I investigate the effect of clean technology adoption on labor market outcomes. I leverage a demand-side heat pump subsidy shock in France that triggered supply-side adoption by heating firms, creating a natural experiment for studying worker adjustment. Using matched employer-employee data, I find establishment-level adoption increases both job creation and separations, indicating within-firm labor reallocation. Workers experience an average +10% rise in hours worked and +12% rise in earnings, challenging fears of severe adaptation costs. Decomposing by worker type, I find that stayers drive the results, with 20% higher hours and earnings. Both leavers and newcomers face initial losses; however, within one year, leavers are overcompensated and newcomers recover to baseline. Subsidy-driven technology adoption therefore results in low transition costs, avoiding mass displacement and directly updating workers' skills.

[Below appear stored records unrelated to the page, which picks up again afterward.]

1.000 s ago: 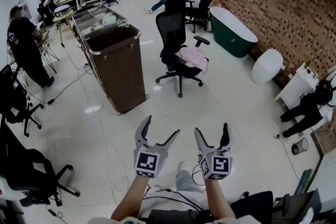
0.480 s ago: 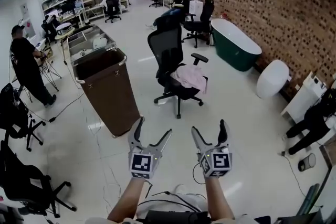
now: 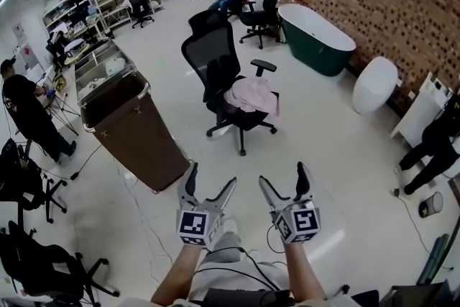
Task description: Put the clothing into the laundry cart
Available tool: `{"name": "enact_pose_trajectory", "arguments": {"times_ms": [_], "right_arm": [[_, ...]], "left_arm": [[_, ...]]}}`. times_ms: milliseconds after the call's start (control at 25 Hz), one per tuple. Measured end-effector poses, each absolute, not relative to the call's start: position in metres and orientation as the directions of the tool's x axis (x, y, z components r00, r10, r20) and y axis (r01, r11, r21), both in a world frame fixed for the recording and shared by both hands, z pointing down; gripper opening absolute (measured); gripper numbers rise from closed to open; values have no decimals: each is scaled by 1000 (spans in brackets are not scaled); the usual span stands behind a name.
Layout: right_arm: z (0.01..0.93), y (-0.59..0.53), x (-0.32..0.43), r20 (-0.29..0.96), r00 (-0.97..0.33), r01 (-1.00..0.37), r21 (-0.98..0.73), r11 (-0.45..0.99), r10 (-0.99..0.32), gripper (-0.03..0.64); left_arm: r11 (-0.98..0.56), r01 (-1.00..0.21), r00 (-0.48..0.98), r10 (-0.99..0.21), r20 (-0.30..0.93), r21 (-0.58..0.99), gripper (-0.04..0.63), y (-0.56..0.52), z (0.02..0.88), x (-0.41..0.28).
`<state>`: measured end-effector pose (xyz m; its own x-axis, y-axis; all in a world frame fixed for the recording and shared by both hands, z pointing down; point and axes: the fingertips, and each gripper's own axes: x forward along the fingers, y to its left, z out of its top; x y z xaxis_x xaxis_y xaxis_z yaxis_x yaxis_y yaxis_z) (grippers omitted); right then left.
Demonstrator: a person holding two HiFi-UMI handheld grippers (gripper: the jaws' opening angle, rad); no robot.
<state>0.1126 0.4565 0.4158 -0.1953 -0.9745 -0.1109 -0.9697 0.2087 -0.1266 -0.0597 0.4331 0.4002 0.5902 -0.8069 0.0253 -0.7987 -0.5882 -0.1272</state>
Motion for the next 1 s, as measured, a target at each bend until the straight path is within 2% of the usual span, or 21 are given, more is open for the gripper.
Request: {"name": "enact_pose_trajectory", "arguments": {"times_ms": [240,480,600,880,1000], "right_arm": [[436,409,146,-60,-162,-979,-113,168,-985,503],[438,320,174,-58,-160,-983,-79,164,-985,503],[434,255,181,-45,-172,-981,-79,176,-984,503],[417,112,171,-41,-253,-966,-47,255,-967,503],[409,74,172,-51,-267,-964,-6,268,-962,503]], "left_arm": [[-633,-764,636,-771,21,-120,440,369,417,-19],[-654,-745,663,-748,-37,-132,439,280,401,28],[-648,-748,659,-750,-53,-141,440,219,397,35],[-626,-778,628,-777,-49,-53,440,78,398,35],[-632,-770,638,-768,-65,-88,439,31,401,41]]}}
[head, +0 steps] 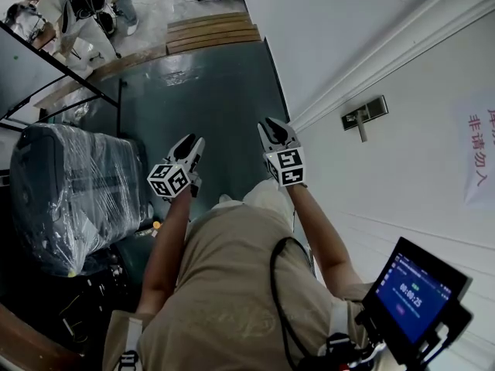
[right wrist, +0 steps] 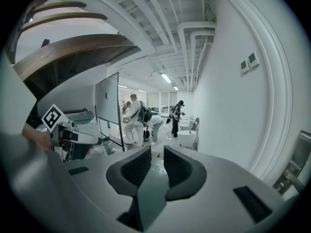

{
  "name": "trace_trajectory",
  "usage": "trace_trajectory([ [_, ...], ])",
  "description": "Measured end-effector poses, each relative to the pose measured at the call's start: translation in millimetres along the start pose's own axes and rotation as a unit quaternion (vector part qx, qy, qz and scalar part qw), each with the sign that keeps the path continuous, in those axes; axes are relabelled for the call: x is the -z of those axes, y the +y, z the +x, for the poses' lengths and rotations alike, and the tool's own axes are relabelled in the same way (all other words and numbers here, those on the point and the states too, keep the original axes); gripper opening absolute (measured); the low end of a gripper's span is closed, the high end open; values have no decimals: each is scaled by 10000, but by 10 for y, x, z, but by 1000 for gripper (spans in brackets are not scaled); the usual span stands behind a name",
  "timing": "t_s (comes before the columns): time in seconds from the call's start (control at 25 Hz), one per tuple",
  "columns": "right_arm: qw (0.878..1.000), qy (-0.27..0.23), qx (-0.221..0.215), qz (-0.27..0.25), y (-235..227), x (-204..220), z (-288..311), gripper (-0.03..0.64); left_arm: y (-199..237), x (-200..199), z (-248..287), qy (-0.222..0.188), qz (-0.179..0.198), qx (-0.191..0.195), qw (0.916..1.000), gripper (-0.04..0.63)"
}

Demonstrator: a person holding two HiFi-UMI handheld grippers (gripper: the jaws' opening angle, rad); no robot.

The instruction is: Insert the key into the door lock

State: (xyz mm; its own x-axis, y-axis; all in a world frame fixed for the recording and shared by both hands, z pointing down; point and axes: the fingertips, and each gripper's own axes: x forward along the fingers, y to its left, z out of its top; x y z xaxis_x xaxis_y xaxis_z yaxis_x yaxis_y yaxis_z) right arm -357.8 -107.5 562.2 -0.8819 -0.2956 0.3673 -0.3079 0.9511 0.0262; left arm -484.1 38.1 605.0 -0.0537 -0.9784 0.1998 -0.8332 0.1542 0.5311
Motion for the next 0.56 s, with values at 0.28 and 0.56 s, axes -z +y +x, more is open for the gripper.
trace_trajectory([
  [0.28, 9999, -15, 84, 102, -104, 54, -82, 89, -77, 28, 42, 38, 13, 81, 10000, 161],
  [0.56, 9997, -11, 205, 138, -212, 113, -149, 89, -86, 86, -27, 65, -51, 59, 9999, 161],
])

Overpromising Green Jobs? Evidence from the French Energy Efficiency Obligations Program, with François Cohen and Victor Kahn, Mar. 2025. Working Paper; Slides EEA 2025.
Concerns over job losses are eroding support for climate action. The EU Green Deal promises one million jobs by 2030, with energy efficiency as key driver. However, projections rely on unverified ex-ante estimates. This paper provides the first ex-post estimate of employment impacts from a large-scale energy efficiency programme. Using a policy discontinuity in France and a state-of-the-art synthetic control method on disaggregated data, we find 2.2 job-years created per million euro invested, far below the 8.52 jobs assumed in EU assessments. We find no evidence of a major labor shortage, as transition costs are low and wages remain stable. However, only 10% of the subsidy increase translates into new hires, while 28% is absorbed into firms’ value added. Hence, rent capture by local energy-efficiency installers leads to an inefficiency in the use of the subsidies, potentially undermining the green transition.
The Effect of Energy Efficiency Obligations on Residential Energy Consumption and the Abatement Cost of Carbon, with Matthieu Glachant. Working Paper.
We evaluate the French CEE program, the largest energy efficiency obligation scheme in Europe. Using municipality-level panel data covering 4,774 municipalities over the period 2018–2020, we estimate its impact on energy use and carbon emissions. We show that official reporting overstates energy savings by at least 59%. We then develop a novel method to estimate the program’s average carbon abatement cost using the tradability of energy-saving certificates. Our preferred estimate is €150 per ton of CO₂ equivalent, falling to €52 per ton when accounting for program-induced energy price increases. The program thus appears to be cost-effective overall.